The crimson muscles of the Colossus’s face split down the middle. The large sockets twirl and divide into two, forming anew. Two heads float in front of him, one with a Roman nose and another with piercing green eyes. The muscles along the titan’s chest, arms, and neck ripple and twist, flashing memories along hot, molding flesh.

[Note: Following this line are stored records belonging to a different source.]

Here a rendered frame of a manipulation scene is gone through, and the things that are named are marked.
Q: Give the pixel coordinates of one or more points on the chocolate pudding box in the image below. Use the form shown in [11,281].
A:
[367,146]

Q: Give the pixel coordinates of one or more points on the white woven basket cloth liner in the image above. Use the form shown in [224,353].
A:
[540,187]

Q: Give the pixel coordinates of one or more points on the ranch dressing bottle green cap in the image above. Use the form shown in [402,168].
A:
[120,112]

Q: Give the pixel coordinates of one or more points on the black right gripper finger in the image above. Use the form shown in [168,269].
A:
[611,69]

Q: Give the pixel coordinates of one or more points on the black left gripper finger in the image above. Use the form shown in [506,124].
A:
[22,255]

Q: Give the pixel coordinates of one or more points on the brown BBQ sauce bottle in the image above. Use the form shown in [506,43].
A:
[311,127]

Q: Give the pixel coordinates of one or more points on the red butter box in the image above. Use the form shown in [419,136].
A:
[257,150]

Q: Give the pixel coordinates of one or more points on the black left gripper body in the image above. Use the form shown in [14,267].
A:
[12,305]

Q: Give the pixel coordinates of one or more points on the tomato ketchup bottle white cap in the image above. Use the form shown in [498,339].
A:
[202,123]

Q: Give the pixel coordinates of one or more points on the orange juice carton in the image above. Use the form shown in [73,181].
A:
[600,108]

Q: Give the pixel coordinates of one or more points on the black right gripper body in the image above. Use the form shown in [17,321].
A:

“Ask yourself,” Annie and Eren’s dark, merged voices resonate, “With all those facts laid out in front of you, is it so surprising that we betrayed you? How could we be bothered to care about someone so weak?”
Armin’s eyesight blurs. A blaze rages in his throat and his chest binds suffocatingly tight; he can’t breathe.
“You're a useless swine who snivels at the slightest inconvenience--you always need someone to save you,” Tears burn Armin's eyes as his vision blackens, finally passing out, “But there's no one to save you now.”
“Armin!! Are you ready or not?!”
A concussive slap hits Armin’s back so hard, that hot vomit erupts from his mouth.
“Ah fuck,” Jean backsteps a little and sighs, “Let it out, Armin. Better here than when we get back to HQ.”
“I feel like doing the same thing…” Armin side-eyes Connie who spoke up. His expression is unreadable but his fists are sealed tight. Tension tightens the string of muscles in his neck, “I want to do that...and so much else.”
Armin feels compelled to say something but another bout of vomiting stops him.
“Get yourselves together. We need to be ready to debrief the higher-ups,” Jean gives Armin a soft pat on the middle of his back, “Got it out of your system?”
Hardly.
“Yes…” Armin croaks.
“Sure, I believe that,” Jean puts his hand on Armin’s shoulder, “Take five more minutes to cool off. You too, Connie. I have a feeling we’re going to have a shitstorm waiting for us back home...”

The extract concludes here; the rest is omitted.